I also just read this article about women wargamers during the beginnings of the hobby, which I highly recommend when you have a spare half-hour.


----------



## Kid_Eternity (Mar 3, 2015)

captainmission said:


> Playing a lot of x wing, although the dominance of turreted ships is putting a damper on that. Still going to buy the new pirate faction later this month.
> 
> Fantasy flight seem determined to take all my money since they're releasing a capital ship version of xwing with star destroyers and the like.



Autothrusters from Scum is the flavour of the month with the anti turret crowd.


----------



## captainmission (Mar 4, 2015)

Kid_Eternity said:


> Autothrusters from Scum is the flavour of the month with the anti turret crowd.

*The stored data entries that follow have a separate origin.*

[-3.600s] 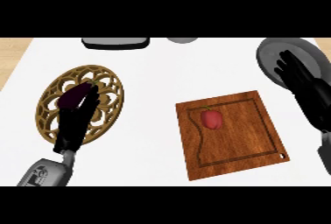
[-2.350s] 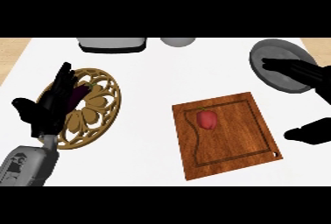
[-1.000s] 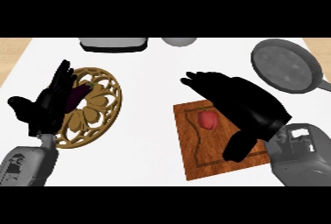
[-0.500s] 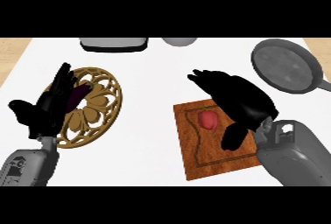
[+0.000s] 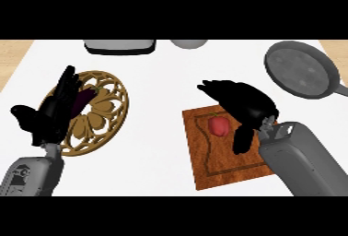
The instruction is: Pick the bell pepper from the cutting board and place it in the pan
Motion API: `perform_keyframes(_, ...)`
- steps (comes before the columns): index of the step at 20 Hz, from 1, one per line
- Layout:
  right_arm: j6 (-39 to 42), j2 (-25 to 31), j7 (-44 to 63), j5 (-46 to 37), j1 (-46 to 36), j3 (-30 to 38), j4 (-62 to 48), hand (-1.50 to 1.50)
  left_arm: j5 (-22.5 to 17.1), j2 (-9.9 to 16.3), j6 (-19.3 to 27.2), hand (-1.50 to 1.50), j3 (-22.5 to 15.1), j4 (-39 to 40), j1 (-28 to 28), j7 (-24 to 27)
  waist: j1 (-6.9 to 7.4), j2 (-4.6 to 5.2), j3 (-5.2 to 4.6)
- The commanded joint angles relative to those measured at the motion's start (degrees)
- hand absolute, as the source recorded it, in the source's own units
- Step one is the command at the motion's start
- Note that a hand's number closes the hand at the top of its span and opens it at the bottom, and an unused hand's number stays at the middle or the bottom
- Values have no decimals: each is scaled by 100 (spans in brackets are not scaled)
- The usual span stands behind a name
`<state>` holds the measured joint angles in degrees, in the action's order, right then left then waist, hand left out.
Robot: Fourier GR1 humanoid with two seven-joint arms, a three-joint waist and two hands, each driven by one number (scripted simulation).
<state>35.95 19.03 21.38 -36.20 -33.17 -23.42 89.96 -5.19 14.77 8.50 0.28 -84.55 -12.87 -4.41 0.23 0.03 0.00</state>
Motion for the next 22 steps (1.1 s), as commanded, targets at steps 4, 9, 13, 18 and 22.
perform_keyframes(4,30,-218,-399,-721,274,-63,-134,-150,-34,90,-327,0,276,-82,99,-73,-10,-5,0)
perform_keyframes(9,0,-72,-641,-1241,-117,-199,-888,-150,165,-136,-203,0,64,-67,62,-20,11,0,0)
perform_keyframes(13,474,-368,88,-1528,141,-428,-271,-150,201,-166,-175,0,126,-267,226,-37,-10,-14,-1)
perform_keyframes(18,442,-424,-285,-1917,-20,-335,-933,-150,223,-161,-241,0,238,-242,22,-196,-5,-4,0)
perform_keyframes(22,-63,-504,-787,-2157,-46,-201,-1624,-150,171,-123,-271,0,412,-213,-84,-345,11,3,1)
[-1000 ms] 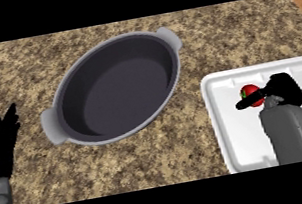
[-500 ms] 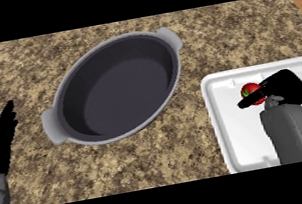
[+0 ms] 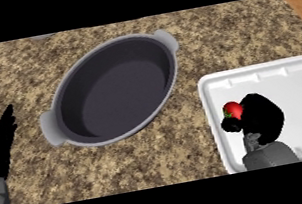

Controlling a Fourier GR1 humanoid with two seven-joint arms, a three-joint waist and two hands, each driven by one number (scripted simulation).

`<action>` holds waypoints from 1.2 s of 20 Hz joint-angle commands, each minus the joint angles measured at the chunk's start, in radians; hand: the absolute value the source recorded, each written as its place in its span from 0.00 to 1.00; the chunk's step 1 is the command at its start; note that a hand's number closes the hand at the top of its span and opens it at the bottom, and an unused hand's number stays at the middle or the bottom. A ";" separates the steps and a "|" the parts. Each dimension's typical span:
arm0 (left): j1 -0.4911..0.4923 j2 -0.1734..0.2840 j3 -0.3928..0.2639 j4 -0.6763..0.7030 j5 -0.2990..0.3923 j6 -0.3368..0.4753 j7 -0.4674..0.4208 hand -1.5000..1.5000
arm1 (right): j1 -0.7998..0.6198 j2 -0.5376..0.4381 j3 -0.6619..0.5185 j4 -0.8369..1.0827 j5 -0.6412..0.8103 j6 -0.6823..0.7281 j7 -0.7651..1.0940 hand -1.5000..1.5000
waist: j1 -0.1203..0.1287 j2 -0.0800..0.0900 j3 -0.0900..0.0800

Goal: Pick the tomato from the tray and place it in the pot

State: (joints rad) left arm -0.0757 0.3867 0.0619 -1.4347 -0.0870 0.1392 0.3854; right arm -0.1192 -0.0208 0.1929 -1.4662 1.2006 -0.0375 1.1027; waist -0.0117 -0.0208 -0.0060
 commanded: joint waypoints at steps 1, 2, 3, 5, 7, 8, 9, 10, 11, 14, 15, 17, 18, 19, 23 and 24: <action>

I got my scum fleet today, my near unhittable agressor is going to be eating some falcons soon.


----------



## Kid_Eternity (Mar 5, 2015)

I LOVE the aggressor!


----------



## captainmission (Mar 7, 2015)

Kid_Eternity said:


> I LOVE the aggressor!



Its fun to fly but looks so ugly. I'm enjoying the M3-A interceptor most out the scum faction. Strapping a 4 attack weapon to a ship that's essentially a giant engine with a cockpit attached is hilarious, if not in the least bit competitive.


----------



## Kid_Eternity (Mar 9, 2015)

I love the look of the Aggressor, it's the StarViper that looks ugly to my eyes...just doesn't feel like Star Wars.


----------



## DotCommunist (Mar 9, 2015)

I've been tempted- there's a tabletop club that meets up 20 mins from my house (they have a seperate warhammer league but citidael miniatures have had all the money they are ever getting from me again). 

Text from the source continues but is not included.